▸ **What you need to do**: Work out how many lines in the listing below include the word "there"; answer with the number alone.

▸ **Data section**:
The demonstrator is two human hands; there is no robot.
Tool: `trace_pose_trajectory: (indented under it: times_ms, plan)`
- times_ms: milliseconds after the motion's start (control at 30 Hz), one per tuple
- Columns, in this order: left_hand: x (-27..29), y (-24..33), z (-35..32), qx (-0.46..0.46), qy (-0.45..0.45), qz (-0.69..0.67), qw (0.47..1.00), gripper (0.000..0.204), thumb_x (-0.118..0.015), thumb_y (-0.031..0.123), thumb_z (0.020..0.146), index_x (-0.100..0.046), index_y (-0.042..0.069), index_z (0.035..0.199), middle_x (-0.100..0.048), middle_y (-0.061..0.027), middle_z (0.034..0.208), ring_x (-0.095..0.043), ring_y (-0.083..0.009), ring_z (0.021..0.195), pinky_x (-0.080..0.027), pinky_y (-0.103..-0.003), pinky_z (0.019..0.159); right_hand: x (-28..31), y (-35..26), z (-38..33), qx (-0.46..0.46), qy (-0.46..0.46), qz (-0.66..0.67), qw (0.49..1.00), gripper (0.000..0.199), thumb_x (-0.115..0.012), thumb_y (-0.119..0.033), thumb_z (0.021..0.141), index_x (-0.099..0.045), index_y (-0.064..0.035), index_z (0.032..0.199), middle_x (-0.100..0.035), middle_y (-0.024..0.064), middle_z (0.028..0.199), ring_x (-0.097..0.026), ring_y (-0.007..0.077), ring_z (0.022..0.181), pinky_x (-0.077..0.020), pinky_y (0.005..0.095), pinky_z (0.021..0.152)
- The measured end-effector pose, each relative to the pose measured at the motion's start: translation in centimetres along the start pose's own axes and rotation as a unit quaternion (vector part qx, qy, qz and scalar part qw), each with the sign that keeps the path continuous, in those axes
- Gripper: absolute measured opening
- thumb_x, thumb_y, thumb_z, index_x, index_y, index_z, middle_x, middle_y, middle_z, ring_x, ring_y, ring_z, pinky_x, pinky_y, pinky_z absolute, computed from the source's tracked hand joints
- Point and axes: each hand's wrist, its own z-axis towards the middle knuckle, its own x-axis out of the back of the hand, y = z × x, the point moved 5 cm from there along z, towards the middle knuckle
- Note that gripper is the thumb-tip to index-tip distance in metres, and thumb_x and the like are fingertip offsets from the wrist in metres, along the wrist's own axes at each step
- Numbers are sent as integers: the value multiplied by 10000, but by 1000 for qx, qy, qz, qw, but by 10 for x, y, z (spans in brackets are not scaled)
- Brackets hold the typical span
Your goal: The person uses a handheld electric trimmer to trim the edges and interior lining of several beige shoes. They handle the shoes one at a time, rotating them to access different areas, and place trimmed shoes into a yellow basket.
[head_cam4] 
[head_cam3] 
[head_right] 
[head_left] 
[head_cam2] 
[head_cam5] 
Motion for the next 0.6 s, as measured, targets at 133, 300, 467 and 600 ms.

▸ **Final answer**: 2